Action download(URLs, dest_dir='.', dest_file=None, decompress=False, max_jobs=5) download files from specified URLs, which can be a list of URLs, or a string with tab, space or newline separated URLs.

  • If dest_file is specified, only one URL is allowed and the URL can have any form.
  • Otherwise all files will be downloaded to dest_dir. Filenames are determined from URLs so the URLs must have the last portion as the filename to save.
  • If decompress is True, .zip file, compressed or plan tar (e.g. .tar.gz) files, and .gz files will be decompressed to the same directory as the downloaded file.
  • max_jobs controls the maximum number of concurrent connection to each domain across instances of the download action.

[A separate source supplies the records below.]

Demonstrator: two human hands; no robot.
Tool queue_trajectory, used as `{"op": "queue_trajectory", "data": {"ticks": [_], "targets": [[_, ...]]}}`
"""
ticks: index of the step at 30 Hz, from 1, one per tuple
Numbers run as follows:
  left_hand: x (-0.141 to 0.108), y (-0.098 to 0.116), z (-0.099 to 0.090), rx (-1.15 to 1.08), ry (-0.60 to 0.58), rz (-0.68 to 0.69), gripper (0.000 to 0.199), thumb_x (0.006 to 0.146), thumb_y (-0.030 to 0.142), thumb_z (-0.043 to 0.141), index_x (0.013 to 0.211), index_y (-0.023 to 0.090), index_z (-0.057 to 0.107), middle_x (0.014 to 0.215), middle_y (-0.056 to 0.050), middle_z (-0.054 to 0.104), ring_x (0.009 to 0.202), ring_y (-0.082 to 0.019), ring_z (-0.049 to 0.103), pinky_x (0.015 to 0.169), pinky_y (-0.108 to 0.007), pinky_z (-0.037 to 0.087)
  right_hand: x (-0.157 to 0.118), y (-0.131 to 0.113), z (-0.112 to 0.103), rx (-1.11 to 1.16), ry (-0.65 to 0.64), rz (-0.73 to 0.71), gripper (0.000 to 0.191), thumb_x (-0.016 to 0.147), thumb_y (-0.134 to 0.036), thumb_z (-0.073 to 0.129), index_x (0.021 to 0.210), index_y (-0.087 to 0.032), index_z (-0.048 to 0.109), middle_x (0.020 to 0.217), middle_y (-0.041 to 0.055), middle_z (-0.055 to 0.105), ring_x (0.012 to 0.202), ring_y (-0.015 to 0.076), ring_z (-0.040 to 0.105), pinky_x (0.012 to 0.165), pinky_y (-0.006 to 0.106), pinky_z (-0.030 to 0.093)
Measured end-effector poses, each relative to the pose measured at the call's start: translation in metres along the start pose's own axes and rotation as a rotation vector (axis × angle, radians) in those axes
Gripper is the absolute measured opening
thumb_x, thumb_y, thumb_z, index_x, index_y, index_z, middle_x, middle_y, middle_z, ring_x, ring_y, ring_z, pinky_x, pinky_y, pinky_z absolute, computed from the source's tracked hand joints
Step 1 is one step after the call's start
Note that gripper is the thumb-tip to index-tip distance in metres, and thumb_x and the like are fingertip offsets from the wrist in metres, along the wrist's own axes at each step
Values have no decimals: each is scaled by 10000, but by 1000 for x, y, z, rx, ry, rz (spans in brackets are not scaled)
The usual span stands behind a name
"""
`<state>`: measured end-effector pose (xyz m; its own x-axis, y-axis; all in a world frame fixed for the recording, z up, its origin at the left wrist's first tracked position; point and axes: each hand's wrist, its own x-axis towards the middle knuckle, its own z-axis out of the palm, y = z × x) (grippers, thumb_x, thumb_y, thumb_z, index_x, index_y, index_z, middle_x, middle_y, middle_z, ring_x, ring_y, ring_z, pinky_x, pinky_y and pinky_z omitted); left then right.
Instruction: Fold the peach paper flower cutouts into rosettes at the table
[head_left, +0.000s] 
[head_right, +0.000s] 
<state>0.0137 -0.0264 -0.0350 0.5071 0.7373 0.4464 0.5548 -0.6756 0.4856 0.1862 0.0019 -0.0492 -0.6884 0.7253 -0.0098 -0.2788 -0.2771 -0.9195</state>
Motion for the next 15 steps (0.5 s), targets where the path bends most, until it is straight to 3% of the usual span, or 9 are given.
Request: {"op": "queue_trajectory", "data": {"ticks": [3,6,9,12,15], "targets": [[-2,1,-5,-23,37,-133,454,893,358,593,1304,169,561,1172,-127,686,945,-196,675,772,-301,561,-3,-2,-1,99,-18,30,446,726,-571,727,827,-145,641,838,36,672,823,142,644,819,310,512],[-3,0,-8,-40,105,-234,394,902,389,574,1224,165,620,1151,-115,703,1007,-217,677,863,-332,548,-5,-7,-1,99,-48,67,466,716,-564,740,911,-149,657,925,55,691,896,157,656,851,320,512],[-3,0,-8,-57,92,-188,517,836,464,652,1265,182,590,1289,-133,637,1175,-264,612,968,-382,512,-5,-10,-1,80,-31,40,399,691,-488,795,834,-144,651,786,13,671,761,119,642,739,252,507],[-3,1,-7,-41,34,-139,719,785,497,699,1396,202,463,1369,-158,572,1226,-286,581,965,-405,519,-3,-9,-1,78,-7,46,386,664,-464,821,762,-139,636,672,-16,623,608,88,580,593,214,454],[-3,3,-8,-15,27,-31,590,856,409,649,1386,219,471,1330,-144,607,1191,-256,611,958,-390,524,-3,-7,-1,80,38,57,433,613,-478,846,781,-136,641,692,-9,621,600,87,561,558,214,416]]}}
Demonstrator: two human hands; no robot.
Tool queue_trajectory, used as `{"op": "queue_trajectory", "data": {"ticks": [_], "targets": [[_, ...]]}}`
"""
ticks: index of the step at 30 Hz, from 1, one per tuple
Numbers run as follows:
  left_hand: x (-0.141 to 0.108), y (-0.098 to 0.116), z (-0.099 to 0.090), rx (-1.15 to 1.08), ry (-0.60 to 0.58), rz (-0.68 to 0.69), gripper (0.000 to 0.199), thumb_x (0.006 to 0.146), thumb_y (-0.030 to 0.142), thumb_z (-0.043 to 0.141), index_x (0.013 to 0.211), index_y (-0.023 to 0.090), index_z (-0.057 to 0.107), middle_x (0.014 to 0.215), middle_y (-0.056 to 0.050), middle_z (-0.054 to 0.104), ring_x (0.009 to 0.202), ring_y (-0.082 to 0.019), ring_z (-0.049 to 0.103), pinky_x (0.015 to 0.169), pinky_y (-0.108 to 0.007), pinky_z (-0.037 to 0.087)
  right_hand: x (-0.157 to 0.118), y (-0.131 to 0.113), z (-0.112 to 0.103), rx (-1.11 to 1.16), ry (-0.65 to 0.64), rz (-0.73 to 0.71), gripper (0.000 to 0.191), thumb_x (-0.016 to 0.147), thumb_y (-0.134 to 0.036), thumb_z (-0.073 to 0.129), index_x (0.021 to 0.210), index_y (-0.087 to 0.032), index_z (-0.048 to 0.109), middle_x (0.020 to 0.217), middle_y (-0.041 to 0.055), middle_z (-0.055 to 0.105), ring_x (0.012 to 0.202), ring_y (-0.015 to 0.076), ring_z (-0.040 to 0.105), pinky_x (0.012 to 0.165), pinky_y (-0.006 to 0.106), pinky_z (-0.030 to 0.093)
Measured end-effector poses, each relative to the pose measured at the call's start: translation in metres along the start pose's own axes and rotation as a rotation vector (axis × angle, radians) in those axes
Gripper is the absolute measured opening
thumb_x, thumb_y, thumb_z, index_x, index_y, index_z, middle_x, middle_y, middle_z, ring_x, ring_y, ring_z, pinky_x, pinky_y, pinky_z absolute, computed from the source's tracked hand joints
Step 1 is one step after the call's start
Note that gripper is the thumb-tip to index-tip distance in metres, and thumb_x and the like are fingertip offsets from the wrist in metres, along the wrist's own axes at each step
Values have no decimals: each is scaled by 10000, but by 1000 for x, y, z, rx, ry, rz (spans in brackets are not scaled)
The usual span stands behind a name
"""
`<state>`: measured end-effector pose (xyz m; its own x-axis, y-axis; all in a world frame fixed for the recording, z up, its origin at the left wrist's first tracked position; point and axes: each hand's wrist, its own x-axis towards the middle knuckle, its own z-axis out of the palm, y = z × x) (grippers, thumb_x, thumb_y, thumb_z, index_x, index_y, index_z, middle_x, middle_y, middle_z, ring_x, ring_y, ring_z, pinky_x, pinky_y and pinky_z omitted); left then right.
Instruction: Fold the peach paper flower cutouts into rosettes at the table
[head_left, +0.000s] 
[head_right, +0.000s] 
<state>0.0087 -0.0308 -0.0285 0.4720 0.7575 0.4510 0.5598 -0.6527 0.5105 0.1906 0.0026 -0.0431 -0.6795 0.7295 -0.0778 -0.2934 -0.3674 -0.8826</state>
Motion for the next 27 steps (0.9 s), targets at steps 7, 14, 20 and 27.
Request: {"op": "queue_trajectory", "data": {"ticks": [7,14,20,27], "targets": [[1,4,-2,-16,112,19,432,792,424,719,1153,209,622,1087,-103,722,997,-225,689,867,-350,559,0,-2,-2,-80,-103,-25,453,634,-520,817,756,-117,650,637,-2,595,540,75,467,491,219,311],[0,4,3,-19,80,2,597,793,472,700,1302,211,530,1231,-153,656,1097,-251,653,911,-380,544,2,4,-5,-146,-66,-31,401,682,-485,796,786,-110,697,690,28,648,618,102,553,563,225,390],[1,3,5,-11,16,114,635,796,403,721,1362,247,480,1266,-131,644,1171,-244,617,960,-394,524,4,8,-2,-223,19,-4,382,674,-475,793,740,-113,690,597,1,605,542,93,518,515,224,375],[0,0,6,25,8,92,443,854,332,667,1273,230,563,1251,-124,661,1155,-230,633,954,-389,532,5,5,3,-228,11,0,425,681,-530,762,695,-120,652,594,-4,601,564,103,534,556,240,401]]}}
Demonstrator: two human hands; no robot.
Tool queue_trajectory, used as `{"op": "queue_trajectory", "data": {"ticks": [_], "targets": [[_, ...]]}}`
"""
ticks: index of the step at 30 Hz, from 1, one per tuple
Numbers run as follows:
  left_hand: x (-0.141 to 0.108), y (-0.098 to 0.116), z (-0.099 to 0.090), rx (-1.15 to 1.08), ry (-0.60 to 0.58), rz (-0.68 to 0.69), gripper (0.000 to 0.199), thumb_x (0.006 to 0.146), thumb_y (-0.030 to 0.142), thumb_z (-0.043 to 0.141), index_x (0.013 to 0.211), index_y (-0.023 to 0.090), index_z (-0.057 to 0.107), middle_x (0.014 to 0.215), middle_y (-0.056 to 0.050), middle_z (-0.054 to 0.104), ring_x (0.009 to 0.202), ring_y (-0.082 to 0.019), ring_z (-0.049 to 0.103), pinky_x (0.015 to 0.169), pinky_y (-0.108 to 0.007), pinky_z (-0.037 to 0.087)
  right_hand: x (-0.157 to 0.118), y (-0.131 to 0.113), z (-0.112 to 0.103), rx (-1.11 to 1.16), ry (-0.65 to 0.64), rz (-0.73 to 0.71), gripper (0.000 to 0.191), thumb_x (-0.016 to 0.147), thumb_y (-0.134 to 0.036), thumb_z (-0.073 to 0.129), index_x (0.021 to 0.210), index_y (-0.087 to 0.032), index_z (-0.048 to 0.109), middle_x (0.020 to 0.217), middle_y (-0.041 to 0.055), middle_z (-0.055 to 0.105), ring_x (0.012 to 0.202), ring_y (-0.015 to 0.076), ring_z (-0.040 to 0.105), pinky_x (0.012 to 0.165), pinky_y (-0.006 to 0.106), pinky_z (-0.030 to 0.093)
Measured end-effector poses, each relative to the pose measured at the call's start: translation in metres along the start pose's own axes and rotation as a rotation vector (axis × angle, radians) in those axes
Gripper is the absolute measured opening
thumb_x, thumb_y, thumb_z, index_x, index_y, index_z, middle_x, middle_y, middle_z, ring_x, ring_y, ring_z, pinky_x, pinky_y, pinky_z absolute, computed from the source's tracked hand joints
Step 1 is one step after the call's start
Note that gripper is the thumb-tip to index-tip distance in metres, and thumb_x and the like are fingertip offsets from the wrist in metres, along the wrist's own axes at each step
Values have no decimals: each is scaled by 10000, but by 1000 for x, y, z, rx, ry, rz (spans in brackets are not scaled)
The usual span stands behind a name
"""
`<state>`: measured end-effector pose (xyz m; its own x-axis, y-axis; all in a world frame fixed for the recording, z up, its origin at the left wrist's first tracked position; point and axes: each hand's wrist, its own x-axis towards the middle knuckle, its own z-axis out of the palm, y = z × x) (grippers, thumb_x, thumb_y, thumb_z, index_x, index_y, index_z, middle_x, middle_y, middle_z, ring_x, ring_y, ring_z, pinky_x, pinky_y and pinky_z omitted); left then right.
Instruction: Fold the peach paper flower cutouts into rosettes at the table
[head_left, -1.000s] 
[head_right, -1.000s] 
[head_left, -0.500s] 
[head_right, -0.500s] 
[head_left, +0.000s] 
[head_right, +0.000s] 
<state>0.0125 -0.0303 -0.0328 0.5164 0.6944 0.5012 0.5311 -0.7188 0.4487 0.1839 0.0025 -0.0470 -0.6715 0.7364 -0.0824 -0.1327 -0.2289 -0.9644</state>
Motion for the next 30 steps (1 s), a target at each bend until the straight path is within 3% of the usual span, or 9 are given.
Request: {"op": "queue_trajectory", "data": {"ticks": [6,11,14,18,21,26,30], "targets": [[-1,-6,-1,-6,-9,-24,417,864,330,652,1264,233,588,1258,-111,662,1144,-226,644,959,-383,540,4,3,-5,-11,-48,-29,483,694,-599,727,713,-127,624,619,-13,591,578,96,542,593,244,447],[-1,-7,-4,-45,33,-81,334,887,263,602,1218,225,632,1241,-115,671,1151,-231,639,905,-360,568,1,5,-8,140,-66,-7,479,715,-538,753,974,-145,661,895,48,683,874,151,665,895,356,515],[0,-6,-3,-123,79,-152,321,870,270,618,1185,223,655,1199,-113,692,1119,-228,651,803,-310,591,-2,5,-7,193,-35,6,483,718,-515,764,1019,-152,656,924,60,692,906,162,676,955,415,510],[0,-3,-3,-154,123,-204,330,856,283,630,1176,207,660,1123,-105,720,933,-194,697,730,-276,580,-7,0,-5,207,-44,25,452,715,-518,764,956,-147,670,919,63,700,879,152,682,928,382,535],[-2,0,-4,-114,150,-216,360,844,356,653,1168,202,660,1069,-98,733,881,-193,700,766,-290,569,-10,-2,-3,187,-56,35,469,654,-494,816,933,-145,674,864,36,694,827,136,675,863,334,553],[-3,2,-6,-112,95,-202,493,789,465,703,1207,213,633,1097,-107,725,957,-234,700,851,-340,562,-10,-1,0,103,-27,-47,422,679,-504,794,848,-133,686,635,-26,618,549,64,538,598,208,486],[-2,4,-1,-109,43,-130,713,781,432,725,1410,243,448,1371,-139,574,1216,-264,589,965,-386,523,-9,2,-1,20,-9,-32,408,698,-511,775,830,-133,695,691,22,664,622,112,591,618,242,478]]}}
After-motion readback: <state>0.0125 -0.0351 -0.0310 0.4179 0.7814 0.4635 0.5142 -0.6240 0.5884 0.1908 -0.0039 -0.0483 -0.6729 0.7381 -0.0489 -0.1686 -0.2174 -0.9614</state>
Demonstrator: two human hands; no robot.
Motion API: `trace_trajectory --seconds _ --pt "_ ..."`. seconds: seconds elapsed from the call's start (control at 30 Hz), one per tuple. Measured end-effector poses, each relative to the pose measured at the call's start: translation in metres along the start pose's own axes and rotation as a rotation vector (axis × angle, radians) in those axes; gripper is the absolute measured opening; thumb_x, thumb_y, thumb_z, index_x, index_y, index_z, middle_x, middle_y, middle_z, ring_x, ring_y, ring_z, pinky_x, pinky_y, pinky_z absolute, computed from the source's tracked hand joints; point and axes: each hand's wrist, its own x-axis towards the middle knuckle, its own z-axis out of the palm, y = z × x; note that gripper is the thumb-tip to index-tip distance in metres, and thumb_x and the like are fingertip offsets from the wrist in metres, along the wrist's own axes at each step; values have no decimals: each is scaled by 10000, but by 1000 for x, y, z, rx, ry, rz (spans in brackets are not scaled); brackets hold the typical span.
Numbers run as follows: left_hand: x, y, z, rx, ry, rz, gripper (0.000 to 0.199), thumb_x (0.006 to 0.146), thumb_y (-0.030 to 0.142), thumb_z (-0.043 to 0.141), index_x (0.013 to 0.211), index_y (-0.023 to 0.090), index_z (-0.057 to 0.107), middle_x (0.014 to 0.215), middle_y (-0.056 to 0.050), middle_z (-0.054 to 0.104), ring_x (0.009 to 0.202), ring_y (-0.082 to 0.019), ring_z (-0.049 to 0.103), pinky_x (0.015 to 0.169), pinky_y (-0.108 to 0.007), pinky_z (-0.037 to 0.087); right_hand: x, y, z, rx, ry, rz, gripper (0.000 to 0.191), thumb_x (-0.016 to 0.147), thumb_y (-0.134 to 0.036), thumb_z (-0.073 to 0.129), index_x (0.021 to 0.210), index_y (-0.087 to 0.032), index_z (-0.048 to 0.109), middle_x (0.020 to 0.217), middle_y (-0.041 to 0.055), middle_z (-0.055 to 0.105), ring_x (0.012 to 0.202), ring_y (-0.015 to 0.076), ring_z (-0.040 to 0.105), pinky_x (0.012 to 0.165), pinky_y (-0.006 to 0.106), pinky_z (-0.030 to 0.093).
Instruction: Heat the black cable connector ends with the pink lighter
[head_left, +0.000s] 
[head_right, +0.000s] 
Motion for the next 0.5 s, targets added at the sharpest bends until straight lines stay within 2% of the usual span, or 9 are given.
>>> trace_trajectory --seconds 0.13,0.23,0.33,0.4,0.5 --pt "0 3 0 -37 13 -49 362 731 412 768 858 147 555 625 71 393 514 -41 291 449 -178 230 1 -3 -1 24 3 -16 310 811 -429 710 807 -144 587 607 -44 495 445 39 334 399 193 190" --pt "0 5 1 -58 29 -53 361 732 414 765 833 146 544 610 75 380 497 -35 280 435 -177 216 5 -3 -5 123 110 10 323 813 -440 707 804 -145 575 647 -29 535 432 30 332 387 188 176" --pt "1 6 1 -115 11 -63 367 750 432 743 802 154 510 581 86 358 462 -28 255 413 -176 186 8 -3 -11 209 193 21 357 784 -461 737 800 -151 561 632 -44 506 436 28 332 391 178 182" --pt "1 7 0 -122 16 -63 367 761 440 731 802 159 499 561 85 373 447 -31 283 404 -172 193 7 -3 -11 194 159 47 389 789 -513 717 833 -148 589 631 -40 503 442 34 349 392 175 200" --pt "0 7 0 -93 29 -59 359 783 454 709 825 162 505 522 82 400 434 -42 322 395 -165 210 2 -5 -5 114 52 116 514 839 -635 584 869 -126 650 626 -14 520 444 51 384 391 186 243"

That is to say, if multiple steps from multiple workflows download files from the same website, at most max_jobs connections will be made. This option can therefore be used to throttle downloads to websites.

For example,

[10]
GATK_RESOURCE_DIR = '/path/to/resource'
GATK_URL = 'ftp://gsapubftp-anonymous@ftp.broadinstitute.org/bundle/2.8/hg19/'

download:   dest_dir=GATK_RESOURCE_DIR, expand=True
    {GATK_URL}/1000G_omni2.5.hg19.sites.vcf.gz
    {GATK_URL}/1000G_omni2.5.hg19.sites.vcf.gz.md5
    {GATK_URL}/1000G_omni2.5.hg19.sites.vcf.idx.gz
    {GATK_URL}/1000G_omni2.5.hg19.sites.vcf.idx.gz.md5

download the specified files to GATK_RESOURCE_DIR. The .md5 files will be automatically used to validate the content of the associated files. Note that

SoS automatically save signature of downloaded and decompressed files so the files will not be re-downloaded if the action is called multiple times. You can however still still specifies input and output of the step to use step signature

[10]
GATK_RESOURCE_DIR = '/path/to/resource'
GATK_URL = 'ftp://gsapubftp-anonymous@ftp.broadinstitute.org/bundle/2.8/hg19/'
RESOUCE_FILES =  '''1000G_omni2.5.hg19.sites.vcf.gz
    1000G_omni2.5.hg19.sites.vcf.gz.md5
    1000G_omni2.5.hg19.sites.vcf.idx.gz
    1000G_omni2.5.hg19.sites.vcf.idx.gz.md5'''.split() 
input: []
output:  [os.path.join(GATK_RESOURCE_DIR, x) for x in GATK_RESOURCE_FILES]
download([f'{GATK_URL}/{x}' for x in GATK_RESOURCE_FILES], dest=GATK_RESOURCE_DIR)

Note that the download action uses up to 5 processes to download files. You can change this number by adjusting system configuration sos_download_processes.